Required action –
Reproduce word for word every line from the one containing "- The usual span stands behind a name" to the final line of the data below; omit the pictures.

[Source records]
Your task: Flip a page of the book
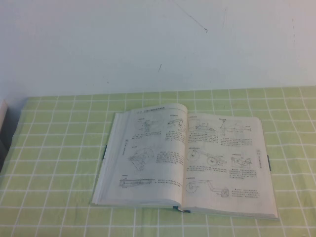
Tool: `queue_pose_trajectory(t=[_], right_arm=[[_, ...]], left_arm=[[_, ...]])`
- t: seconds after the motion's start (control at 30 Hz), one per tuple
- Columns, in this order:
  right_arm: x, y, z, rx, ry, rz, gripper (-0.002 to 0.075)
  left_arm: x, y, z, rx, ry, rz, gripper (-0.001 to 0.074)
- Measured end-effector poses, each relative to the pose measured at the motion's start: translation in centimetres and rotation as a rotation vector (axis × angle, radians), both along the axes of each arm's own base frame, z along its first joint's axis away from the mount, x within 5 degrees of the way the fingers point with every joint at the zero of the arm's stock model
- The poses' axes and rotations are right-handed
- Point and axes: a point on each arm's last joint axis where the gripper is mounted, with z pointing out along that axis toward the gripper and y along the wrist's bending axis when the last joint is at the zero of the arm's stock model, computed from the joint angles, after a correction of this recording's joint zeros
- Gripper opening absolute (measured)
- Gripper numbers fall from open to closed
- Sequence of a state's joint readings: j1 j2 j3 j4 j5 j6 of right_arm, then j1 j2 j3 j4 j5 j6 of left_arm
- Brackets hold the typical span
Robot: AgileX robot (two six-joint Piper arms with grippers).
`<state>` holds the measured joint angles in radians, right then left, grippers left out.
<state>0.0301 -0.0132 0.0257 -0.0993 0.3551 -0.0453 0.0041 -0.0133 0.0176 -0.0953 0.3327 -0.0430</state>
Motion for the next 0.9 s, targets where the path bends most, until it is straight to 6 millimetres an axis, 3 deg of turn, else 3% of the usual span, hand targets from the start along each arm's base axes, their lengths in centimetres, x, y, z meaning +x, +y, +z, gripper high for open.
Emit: queue_pose_trajectory(t=[0.9], right_arm=[[0.0,-0.06,0.01,-0.016,0.0,-0.001,-0.0003]], left_arm=[[0.0,0.03,0.0,0.009,0.0,0.001,-0.0004]])
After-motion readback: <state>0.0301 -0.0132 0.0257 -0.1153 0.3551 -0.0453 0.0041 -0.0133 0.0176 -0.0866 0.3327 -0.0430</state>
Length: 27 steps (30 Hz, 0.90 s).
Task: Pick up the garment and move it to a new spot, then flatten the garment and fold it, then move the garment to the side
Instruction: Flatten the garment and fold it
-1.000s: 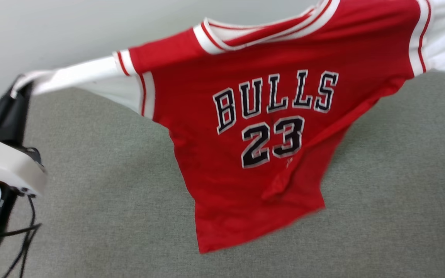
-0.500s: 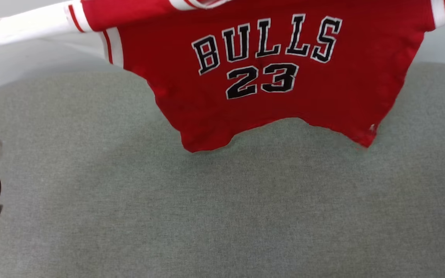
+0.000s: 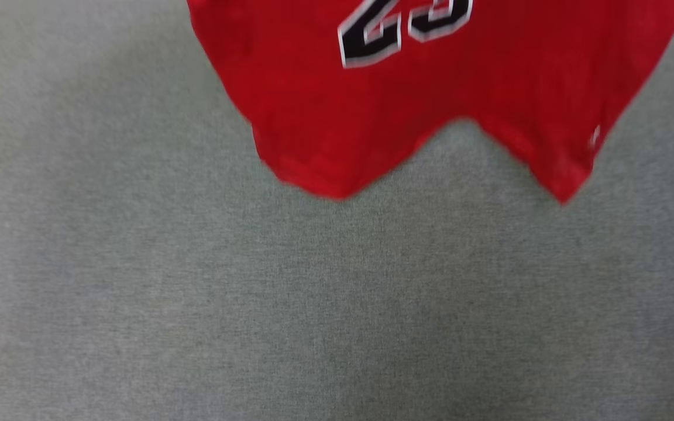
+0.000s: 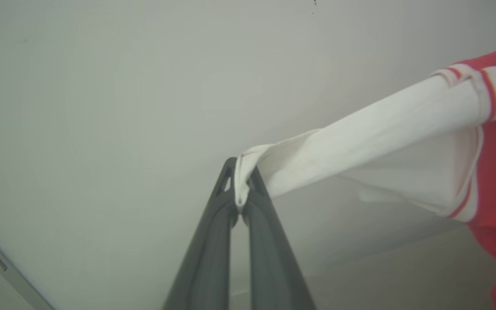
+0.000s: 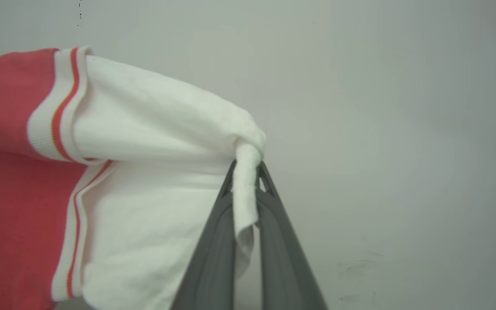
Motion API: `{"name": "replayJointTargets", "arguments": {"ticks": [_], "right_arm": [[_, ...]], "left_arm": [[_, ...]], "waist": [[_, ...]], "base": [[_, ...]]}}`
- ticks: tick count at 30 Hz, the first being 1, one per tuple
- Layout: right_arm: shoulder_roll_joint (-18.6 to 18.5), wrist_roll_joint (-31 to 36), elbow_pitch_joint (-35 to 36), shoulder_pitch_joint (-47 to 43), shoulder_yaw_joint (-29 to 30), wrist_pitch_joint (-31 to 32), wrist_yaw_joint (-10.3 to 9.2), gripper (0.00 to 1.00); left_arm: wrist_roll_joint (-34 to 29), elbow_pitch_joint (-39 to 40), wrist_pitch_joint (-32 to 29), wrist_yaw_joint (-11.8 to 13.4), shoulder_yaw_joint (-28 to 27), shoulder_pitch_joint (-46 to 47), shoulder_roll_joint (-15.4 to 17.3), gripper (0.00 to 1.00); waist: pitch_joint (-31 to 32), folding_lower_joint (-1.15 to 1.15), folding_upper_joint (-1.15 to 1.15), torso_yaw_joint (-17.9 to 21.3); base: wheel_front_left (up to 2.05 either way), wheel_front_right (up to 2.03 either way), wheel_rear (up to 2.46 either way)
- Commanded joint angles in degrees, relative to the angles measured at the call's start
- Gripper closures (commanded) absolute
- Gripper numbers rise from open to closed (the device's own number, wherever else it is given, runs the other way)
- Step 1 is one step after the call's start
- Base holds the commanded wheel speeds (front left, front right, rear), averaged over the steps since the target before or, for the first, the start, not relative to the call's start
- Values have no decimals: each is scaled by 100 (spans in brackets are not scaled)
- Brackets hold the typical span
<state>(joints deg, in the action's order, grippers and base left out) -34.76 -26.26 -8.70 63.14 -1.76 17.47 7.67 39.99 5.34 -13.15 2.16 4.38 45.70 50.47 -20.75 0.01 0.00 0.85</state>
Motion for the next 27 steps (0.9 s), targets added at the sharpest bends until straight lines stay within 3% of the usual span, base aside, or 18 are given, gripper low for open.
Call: {"name": "replayJointTargets", "arguments": {"ticks": [1, 8, 16, 22, 27], "right_arm": [[-9, 100, -271, 365, 57, -76, -34, 100], [125, 491, -1248, 1716, -98, -435, -51, 100], [387, 1044, -2420, 3059, -37, -1046, -52, 100], [644, 1221, -3131, 3340, -48, -1522, -52, 100], [718, 1085, -3575, 2946, -119, -1826, -49, 100]], "left_arm": [[-88, -311, -29, -61, 35, 446, 68, 100], [-463, -1494, 154, -432, 464, 2312, -127, 100], [-771, -2835, 770, -694, 829, 3864, -601, 100], [-907, -3500, 1451, -813, 1086, 4230, -926, 100], [-850, -3911, 1922, -884, 1333, 3829, -1222, 100]], "waist": [[-657, -1, 0, -32], [-1363, -1, 0, -137], [-1777, -1, 0, -318], [-1910, -1, 0, -435], [-1878, -1, 0, -490]], "base": [[0, 0, 0], [0, 0, 0], [0, 0, 0], [0, 0, 0], [0, 0, 0]]}}
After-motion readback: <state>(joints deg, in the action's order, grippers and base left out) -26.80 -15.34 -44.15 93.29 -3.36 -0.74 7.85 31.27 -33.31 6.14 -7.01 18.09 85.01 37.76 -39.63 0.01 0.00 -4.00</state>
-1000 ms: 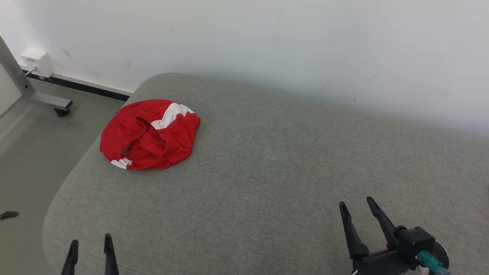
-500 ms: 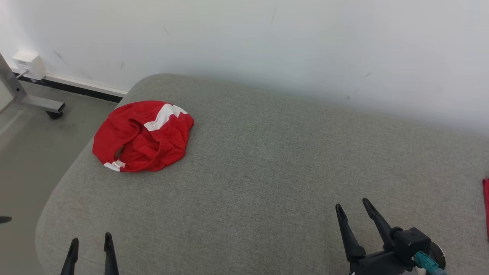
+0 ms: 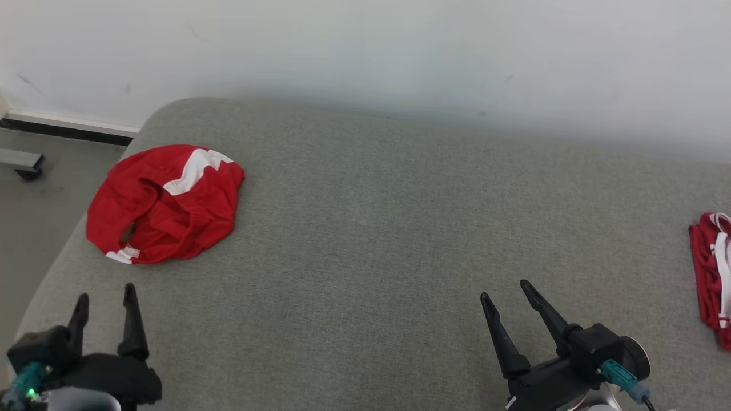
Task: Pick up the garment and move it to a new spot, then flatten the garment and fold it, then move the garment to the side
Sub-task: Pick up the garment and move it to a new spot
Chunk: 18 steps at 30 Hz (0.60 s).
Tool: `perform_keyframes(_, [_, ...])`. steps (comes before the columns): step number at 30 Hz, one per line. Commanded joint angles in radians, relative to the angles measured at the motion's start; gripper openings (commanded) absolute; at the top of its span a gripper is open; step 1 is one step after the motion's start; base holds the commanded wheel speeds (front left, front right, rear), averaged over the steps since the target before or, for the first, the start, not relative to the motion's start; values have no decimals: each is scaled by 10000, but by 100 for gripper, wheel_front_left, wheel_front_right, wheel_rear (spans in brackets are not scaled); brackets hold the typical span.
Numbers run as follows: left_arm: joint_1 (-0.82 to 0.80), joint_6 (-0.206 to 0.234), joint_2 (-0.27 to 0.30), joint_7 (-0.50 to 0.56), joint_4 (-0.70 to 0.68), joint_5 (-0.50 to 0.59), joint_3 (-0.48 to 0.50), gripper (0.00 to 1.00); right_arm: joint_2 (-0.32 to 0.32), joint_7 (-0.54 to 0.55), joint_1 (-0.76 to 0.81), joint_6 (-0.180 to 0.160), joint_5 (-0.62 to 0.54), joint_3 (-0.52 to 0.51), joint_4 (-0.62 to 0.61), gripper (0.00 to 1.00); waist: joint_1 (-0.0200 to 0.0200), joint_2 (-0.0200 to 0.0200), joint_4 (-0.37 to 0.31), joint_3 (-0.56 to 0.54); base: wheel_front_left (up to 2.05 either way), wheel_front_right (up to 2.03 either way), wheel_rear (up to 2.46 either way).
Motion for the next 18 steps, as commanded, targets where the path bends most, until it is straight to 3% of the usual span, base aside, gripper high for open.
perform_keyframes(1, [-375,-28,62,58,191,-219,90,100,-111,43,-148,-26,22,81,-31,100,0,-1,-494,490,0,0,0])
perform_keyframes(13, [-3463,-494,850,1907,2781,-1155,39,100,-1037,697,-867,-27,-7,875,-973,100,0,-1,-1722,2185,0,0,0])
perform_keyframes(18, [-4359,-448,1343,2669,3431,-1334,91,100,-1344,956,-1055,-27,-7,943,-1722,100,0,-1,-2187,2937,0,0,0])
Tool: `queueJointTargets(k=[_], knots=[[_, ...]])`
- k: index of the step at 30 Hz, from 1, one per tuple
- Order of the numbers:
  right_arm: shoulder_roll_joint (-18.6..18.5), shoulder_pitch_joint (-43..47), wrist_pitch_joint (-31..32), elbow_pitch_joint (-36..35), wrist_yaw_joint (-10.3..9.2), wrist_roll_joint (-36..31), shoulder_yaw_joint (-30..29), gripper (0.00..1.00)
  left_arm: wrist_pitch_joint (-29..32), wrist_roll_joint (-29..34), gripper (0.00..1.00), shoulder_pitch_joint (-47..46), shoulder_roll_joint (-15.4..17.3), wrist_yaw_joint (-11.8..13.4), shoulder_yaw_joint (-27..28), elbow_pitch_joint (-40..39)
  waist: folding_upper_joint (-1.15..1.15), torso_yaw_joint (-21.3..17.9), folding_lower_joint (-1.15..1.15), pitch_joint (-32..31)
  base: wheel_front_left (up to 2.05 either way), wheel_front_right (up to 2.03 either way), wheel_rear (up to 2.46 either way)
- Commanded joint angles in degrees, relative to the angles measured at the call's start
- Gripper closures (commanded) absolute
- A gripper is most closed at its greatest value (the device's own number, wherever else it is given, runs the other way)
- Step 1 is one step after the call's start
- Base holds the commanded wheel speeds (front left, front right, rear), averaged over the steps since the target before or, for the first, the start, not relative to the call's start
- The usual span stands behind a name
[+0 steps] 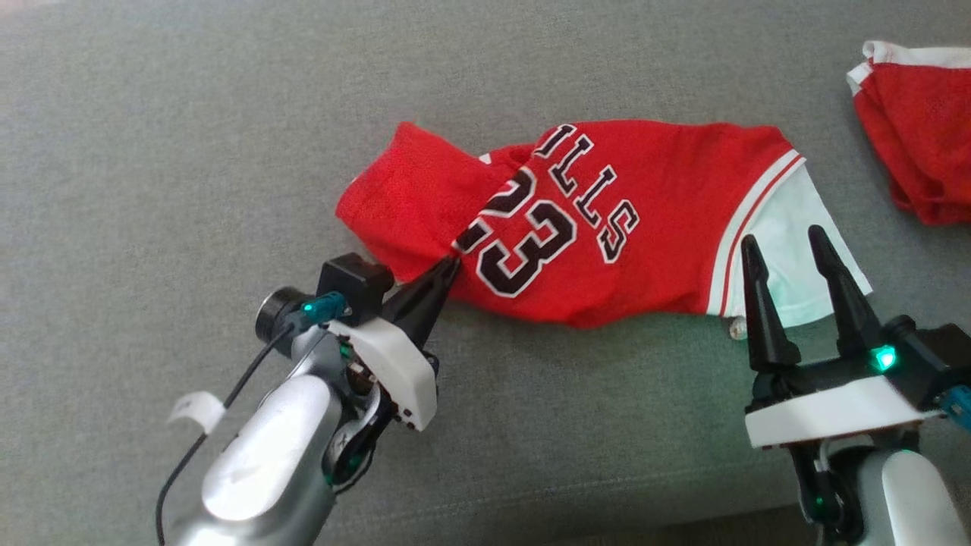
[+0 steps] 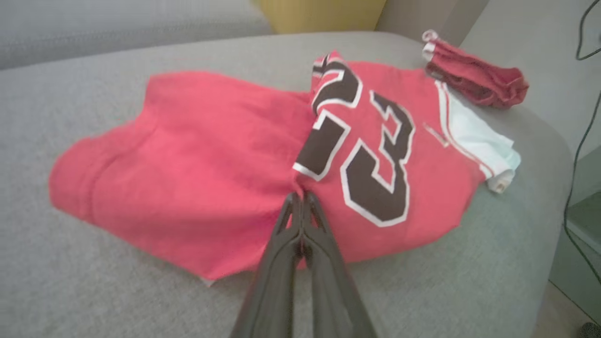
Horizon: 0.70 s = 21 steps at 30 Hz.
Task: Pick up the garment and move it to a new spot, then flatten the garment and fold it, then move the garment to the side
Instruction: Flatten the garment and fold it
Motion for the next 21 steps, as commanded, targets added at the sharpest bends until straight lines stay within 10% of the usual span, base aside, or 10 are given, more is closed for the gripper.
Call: queueJointTargets(k=[1,21], knots=[[-0.3,-0.8,-0.6,-1.6,0.22,0.6,0.9,0.0,-1.0,-0.1,1.0,-0.7,1.2,0.0,1.5,-3.2,0.0,0.3,-0.01,-0.4,0.0,0.0,0.0],[-0.2,0.4,-0.6,-0.8,0.22,2.6,-1.2,0.0,7.9,2.3,1.0,8.0,8.5,9.5,4.2,-37.6,0.0,3.4,-0.01,-3.2,0.0,0.0,0.0]])
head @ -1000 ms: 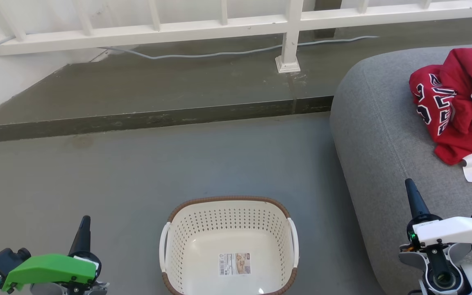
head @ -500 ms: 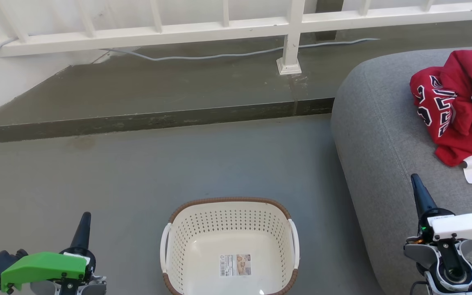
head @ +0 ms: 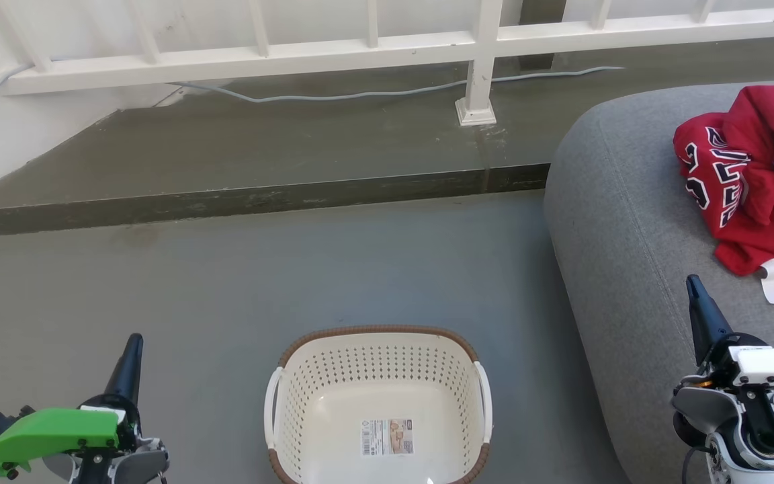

Task result –
- The usual span stands behind a name
[+0 steps] 
[+0 steps] 
Horizon: 0.70 s = 21 steps at 30 Hz.
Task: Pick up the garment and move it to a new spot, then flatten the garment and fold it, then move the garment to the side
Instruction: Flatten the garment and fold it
Motion for the next 21 steps, as commanded, targets added at the sharpest bends until straight lines stay within 10% of the usual span, base aside, or 10 are given, more is closed for the gripper.
Call: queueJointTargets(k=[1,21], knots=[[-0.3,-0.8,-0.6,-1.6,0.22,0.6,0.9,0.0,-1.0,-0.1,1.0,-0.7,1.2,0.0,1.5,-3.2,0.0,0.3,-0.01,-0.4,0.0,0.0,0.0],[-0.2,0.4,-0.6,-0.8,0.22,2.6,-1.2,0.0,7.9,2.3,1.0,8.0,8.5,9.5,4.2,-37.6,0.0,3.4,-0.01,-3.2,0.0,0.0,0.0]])
head @ -1000 ms: 
head @ -500 ms: 
head @ +0 ms: 

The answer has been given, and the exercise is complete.